TASK REQUIREMENTS
Please go line by line through the material and copy each one containing the word "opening".

MATERIALS PROVIDED
----------
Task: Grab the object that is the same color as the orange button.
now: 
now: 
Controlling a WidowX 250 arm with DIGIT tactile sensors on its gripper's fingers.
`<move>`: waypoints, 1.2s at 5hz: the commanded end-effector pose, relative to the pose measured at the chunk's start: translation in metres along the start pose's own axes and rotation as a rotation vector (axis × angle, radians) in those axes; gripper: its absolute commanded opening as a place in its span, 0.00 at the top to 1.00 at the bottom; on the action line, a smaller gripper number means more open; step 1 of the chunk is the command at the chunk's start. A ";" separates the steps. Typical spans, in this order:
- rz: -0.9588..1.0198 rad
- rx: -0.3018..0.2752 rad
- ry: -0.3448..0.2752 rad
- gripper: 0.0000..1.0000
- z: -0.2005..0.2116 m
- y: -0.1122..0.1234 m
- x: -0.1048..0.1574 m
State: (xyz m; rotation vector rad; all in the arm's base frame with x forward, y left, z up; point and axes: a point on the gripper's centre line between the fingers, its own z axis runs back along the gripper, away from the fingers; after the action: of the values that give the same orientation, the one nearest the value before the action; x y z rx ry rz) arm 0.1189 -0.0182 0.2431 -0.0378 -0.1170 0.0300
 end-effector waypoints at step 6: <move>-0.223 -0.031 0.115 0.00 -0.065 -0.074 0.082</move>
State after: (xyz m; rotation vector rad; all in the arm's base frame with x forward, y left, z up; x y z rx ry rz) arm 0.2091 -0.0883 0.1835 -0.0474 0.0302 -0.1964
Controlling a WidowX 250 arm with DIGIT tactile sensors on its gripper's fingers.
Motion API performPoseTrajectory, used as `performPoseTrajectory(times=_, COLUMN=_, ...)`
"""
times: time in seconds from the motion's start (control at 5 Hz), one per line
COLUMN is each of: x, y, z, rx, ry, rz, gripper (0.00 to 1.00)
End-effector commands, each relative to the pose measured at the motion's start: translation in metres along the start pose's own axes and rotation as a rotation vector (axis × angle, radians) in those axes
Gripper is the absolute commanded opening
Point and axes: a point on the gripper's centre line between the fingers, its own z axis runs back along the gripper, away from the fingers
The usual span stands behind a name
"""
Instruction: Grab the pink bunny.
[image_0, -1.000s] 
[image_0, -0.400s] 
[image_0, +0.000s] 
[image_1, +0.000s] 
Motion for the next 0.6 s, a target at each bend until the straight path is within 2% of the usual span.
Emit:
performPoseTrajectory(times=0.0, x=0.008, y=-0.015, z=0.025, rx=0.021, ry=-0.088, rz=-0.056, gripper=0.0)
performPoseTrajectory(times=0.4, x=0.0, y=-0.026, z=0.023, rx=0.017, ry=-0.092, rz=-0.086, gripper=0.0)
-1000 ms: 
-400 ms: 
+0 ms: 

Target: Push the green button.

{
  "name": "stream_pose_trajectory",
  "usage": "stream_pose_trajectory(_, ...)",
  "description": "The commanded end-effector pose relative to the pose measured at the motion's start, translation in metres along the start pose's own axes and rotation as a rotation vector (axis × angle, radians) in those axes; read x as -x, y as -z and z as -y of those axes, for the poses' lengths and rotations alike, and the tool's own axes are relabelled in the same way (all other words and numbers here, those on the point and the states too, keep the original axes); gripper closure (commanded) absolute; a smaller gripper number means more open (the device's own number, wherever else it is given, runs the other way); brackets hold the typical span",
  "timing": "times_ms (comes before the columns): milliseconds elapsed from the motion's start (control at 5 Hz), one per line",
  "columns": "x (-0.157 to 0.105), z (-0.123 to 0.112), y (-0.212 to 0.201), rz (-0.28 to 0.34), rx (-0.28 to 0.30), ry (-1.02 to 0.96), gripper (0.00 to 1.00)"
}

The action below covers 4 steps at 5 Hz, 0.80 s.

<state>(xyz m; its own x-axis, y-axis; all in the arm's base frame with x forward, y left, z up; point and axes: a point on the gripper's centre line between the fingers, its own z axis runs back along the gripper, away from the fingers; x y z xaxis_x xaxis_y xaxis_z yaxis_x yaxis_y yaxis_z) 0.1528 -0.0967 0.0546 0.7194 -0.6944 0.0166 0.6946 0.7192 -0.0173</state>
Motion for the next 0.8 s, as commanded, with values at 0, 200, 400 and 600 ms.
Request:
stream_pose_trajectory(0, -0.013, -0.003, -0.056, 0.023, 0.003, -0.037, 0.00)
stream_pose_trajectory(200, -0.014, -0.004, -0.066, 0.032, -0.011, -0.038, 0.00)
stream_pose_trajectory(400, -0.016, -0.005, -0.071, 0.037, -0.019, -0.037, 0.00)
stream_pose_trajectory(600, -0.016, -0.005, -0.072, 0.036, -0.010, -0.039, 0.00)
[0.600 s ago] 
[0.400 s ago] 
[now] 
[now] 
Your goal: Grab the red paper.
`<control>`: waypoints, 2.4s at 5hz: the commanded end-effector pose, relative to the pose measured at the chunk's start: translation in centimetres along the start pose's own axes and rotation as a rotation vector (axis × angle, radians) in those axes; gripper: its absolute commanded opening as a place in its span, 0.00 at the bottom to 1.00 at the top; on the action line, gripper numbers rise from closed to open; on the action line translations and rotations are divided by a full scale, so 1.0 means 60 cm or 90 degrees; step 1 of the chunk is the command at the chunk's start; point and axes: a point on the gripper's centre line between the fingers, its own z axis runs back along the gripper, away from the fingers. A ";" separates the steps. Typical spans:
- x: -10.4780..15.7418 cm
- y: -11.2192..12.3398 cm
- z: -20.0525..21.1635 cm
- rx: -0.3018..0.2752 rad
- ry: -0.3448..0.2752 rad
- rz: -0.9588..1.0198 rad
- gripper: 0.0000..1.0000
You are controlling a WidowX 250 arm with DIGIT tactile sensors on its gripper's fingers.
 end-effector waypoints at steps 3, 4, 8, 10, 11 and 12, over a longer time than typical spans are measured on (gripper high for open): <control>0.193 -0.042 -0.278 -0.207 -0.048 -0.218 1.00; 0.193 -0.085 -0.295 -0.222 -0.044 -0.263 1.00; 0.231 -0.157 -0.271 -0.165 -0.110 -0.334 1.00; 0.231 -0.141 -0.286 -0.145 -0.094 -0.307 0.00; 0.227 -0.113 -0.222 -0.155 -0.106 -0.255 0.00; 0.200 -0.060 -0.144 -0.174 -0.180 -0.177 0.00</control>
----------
RESPONSE BELOW
`<move>`: waypoints, 1.2s at 5hz: the commanded end-effector pose, relative to the pose measured at the chunk's start: translation in metres along the start pose's own axes and rotation as a rotation vector (axis × angle, radians) in those axes; gripper: its absolute commanded opening as a place in its span, 0.00 at the top to 1.00 at the bottom; on the action line, a smaller gripper number means more open; step 1 of the chunk is the command at the chunk's start. A ";" separates the steps. Typical spans, in this order:
Gripper is the absolute commanded opening
`<control>`: waypoints, 2.4s at 5hz: the commanded end-effector pose, relative to the pose measured at the chunk's start: translation in centimetres along the start pose's own axes and rotation as a rotation vector (axis × angle, radians) in those axes; gripper: its absolute commanded opening as a place in its span, 0.00 at the bottom to 1.00 at the top; on the action line, gripper numbers rise from closed to open; on the action line translations and rotations are divided by a full scale, so 1.0 means 60 cm or 90 degrees; step 1 of the chunk is the command at the chunk's start; point and axes: a point on the gripper's centre line between the fingers, its own z axis runs back along the gripper, away from the fingers. A ";" separates the steps. Typical spans:

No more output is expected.